España ha visto nacer Órdenes monásticas como los jerónimos en el siglo XIV y más tarde los basilios, con cuyos fundadores en la Sierra de Córdoba trabaron amistad espiritual Santa Teresa de Jesús y San Juan de Ávila; además, el Beato Juan de España había dado nacimiento a la rama femenina de la Cartuja en el siglo XII. Todo esto, sin olvidar las reformas monásticas bajomedievales y que buena parte de la reforma de algunas Órdenes mendicantes como la franciscana por vía de fray Pedro de Villacreces y más tarde San Pedro de Alcántara, y la carmelitana por medio de Santa Teresa y San Juan de la Cruz, se orientaron en una línea de acentuación de los valores monásticos. Santa Teresa, queriendo retornar a los orígenes más puros del Carmelo, recordó a las carmelitas que eran comunidades de ermitañas y por eso en esta reforma se abrieron pronto “desiertos” en su rama masculina.
Pero no puedo ni debo alargarme más en este recuerdo y elogio del monacato hispano y de sus santos y santas, pues de una homilía en la que proponerte un ideal y animarte a vivir desde esos preciosos ejemplos, correría el riesgo de pasar a una conferencia.
El objetivo esencial de la vida monástica –lo sabes bien–, tanto entre los monjes españoles como entre todos los monjes cristianos, y así nos lo ha propuesto Nuestro Padre San Benito, es la búsqueda de Dios mediante la configuración con Cristo y bajo la acción del Espíritu Santo. Así decía San Braulio que San Millán vivía sus austeridades en la dureza del clima riojano “por amor de Dios, en la contemplación de Cristo y con la gracia del Espíritu Santo” (Vita Aemiliani, IV). Como monje, tienes que aspirar a ser morada de la Santísima Trinidad y a vivir en el seno de la Santísima Trinidad, a vivir la inhabitación trinitaria como la oblata benedictina Beata Ítala Mela y a buscar la unión transformante del alma en Dios que de forma tan hermosa y con tantas imágenes tomadas de la Sagrada Escritura y del paisaje castellano nos expuso San Juan de la Cruz.
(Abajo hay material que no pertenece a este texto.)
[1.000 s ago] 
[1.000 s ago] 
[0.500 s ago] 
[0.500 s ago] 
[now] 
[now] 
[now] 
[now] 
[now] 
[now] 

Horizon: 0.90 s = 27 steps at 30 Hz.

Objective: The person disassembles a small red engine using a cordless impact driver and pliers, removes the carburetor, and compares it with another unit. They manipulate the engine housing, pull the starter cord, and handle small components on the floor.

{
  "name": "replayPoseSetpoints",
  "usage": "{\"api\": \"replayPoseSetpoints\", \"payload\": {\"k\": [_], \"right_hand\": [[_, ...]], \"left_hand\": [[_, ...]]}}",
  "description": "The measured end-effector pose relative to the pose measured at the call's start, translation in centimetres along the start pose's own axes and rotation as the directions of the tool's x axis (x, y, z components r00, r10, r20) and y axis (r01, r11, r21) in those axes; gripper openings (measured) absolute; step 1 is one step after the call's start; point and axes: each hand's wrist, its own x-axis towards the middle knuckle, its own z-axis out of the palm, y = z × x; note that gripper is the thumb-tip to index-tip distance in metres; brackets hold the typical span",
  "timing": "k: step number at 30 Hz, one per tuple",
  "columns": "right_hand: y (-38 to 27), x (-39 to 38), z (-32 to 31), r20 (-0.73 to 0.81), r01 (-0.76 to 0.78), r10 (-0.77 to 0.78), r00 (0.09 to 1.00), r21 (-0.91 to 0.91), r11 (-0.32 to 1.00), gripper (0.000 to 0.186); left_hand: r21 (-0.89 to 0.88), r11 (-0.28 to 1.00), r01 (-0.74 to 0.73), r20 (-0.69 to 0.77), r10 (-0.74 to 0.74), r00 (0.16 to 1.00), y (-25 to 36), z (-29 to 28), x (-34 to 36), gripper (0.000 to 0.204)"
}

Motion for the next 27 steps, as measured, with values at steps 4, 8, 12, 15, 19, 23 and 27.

Quisiera proponerte además algunos modelos de monjes jóvenes que han vivido este ideal en tiempos recientes y en tierras hispánicas, y de ellos me voy a fijar en tres. El primero, el del cisterciense San Rafael Arnáiz, muerto por dura enfermedad a los 27 años recién cumplidos, maestro del amor de Dios y del vivir y sufrir crucificado con Cristo bajo el amparo maternal de la Virgen María. El segundo, el del Beato Aurelio Boix, monje de El Pueyo, quien a sus 21 años dijo a sus padres y a su hermano que iba a unir en breve el holocausto de su vida por la reciente profesión monástica y la unión definitiva a Dios, su Amor, por la inmolación gloriosa del martirio. Y el tercero, el del Siervo de Dios portugués Bernardo de Vasconcelos, fallecido a los 30 años, quien descubrió para sí y enseñó para otros la vivencia íntima de la Santa Misa como misterio supremo de la Liturgia, de la vida de la Iglesia y del verdadero espíritu cristiano.
Que ellos y todos los Santos Monjes Españoles, bajo la guía de Jesús y de María, te ayuden en tu camino monástico.